Wrong. There was no snake oil in Stanley’s Snake Oil Liniment. In 1917, tests of a federally seized shipment of Snake Oil Liniment revealed it to be mostly mineral oil containing about one percent fatty oil — thought to have been beef fat — along with some red pepper and possible traces of turpentine and camphor. Clark Stanley was no Rattlesnake King. He was a certified quack.

That is one hoax. Here is another.


They called him “Piltdown Man.” His fossil skull was found in a gravel pit in Sussex, England, about 90 years ago. Considered by some to be proof of the evolution of man, Piltdown was especially attractive to European anthropologists, since he suggested to them that modern humans originated in their own back yard.

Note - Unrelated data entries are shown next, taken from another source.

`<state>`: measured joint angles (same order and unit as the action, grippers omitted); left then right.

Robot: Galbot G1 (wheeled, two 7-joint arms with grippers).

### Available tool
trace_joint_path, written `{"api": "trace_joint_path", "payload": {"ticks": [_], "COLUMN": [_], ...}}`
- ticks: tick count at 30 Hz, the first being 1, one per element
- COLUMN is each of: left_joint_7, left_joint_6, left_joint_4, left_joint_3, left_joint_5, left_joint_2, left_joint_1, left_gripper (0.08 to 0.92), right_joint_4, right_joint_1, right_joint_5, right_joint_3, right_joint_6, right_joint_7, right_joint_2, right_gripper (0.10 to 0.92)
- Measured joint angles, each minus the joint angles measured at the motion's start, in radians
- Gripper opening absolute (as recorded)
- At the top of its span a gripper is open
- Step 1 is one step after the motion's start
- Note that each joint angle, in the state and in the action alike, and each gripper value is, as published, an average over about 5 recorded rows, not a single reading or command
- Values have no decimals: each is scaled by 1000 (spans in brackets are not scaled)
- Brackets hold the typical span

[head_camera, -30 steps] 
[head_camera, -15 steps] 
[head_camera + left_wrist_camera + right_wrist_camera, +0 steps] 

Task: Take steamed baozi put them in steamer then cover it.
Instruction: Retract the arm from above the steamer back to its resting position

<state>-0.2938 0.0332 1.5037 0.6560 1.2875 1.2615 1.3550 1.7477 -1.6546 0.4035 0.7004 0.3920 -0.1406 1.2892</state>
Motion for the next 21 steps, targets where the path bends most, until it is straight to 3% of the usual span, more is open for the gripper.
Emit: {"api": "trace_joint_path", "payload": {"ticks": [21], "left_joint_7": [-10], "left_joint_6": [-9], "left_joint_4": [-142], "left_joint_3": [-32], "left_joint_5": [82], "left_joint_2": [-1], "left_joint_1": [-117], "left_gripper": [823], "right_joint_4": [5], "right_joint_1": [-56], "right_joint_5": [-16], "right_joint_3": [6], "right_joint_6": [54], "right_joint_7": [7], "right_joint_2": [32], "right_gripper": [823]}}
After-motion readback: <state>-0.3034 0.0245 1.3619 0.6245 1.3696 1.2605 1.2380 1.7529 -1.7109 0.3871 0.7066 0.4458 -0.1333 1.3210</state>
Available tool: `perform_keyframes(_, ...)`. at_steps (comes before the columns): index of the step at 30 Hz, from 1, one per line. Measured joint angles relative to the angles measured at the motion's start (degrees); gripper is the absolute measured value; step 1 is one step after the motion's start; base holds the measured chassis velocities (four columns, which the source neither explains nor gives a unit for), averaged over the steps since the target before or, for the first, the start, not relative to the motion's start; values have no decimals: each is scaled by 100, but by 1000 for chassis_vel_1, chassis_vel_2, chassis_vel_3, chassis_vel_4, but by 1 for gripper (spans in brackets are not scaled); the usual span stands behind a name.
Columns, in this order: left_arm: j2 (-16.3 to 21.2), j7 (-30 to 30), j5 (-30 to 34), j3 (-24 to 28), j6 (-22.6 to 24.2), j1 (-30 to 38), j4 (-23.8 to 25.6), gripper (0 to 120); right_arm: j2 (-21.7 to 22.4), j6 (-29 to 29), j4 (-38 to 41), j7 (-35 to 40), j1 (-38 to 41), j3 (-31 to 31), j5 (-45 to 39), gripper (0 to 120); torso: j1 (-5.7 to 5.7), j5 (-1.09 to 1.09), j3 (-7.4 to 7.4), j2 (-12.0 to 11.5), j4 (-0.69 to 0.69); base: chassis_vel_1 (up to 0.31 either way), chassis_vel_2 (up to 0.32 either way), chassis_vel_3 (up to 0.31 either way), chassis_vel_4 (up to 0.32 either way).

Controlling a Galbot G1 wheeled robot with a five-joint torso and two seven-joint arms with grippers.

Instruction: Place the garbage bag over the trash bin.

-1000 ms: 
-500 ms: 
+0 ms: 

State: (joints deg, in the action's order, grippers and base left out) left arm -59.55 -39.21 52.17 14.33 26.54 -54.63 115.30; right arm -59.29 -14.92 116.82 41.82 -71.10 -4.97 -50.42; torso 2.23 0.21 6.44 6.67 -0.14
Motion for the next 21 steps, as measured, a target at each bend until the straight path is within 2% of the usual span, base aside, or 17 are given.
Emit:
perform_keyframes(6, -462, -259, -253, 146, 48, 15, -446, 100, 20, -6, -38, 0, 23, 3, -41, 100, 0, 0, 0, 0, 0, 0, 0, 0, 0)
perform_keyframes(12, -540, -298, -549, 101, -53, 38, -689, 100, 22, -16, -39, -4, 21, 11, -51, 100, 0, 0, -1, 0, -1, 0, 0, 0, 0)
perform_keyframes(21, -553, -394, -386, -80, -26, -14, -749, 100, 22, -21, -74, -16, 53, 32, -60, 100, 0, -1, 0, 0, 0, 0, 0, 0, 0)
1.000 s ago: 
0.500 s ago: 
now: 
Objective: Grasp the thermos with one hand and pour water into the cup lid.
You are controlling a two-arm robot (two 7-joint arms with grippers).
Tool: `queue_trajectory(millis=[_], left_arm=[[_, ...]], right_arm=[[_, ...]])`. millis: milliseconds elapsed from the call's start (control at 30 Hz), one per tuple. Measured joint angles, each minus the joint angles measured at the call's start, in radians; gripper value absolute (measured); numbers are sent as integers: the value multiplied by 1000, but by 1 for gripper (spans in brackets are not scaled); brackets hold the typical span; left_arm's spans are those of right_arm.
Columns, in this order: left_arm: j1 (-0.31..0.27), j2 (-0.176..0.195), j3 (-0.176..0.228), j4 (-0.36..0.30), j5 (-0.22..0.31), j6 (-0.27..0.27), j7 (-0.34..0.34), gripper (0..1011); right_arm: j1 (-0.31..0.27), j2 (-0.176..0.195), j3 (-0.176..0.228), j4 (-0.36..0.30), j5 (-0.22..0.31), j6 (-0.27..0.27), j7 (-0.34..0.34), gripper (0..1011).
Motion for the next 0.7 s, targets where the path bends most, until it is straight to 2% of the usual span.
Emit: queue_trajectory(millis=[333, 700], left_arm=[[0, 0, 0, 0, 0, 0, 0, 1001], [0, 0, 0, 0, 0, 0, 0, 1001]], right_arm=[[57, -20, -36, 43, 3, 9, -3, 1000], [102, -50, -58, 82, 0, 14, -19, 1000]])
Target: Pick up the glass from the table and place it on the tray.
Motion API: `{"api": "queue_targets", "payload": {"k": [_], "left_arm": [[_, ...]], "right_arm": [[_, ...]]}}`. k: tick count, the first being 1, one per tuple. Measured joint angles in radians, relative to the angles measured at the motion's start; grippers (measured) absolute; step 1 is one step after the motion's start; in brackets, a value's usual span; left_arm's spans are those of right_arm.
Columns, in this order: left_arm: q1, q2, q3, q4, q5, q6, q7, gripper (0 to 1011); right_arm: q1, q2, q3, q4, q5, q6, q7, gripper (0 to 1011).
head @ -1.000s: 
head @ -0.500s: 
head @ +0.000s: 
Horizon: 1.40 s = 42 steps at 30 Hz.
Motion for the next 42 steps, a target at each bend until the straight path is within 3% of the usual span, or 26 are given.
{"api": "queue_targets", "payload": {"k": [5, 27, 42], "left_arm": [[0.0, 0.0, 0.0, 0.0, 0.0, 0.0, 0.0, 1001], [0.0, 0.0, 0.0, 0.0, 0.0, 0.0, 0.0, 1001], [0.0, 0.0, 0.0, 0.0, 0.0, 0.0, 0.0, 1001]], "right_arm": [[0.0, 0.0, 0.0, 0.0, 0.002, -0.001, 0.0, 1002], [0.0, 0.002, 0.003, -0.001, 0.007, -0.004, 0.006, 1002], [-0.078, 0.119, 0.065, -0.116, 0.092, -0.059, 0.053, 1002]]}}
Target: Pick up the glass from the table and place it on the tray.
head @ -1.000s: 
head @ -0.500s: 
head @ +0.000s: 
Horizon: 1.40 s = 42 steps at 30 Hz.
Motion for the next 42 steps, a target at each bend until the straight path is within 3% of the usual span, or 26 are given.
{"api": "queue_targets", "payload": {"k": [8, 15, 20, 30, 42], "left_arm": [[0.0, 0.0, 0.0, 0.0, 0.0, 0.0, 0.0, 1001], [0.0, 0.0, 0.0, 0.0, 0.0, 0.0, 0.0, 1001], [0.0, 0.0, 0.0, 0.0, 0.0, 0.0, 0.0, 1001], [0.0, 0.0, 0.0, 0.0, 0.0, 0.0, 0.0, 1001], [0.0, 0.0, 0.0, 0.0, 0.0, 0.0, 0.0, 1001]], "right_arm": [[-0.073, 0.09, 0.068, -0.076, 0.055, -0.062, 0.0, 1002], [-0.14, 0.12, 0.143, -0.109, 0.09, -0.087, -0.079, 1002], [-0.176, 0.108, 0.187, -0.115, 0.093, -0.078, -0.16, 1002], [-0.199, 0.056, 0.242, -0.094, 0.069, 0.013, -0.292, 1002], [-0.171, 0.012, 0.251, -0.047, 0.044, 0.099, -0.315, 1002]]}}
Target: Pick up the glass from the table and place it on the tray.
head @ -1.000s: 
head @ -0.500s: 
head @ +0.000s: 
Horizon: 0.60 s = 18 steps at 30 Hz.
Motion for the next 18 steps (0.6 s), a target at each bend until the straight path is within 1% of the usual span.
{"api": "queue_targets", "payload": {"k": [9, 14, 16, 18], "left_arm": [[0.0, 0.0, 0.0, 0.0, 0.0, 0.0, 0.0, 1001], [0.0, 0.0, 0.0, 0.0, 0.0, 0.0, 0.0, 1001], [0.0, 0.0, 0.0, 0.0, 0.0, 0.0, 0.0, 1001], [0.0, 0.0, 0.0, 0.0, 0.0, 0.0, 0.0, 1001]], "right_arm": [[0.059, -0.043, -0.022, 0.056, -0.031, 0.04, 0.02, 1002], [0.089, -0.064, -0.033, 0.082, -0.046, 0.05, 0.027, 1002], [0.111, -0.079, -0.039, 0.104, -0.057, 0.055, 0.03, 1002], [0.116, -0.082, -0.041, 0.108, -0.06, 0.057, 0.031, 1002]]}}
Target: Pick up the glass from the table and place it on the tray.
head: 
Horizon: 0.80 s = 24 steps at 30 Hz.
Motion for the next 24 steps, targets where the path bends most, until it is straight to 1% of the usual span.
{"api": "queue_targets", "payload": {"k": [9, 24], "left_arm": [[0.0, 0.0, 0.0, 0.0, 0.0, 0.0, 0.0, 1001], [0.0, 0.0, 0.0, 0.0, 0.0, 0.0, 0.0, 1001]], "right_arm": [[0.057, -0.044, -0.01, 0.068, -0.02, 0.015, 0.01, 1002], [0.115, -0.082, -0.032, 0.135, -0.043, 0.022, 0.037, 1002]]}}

Nevertheless, Piltdown experienced a meltdown. About 40 years after its discovery, the skull was found to be a complete forgery. Piltdown was not a missing link between apes and humans at all, but was, instead, a crudely faked fossil, composed of a modern human skull combined with the jaw of a modern orangutan. All the bones had been chemically stained to give the appearance of age.

Piltdown was a hoax. A trick. A swindle. A prank. A deception. Scientific snake oil. The skull was one of the classic cases of fraud in the annals of modern science.


One more: In 1983, Newsweek and the German magazine Der Stern paid millions of dollars to print excerpts from a bogus diary, advanced in the media as the private musings of Adolf Hitler. “People saw great big headlines and pats on the back,” says one former Newsweeker to U.S. News & World Report. “It was just too tempting to pass up.”

If anything, we are more vulnerable to hoaxes today than ever before. The Web site, BonsaiKitten.com claimed to advocate the growing of custom-molded house cats in glass jars. Its motto: “Dedicated to preserving the long-lost art of body modification in house pets.” After a firestorm of protest among animal lovers, the site was quickly revealed to be a satire created by grad students at MIT.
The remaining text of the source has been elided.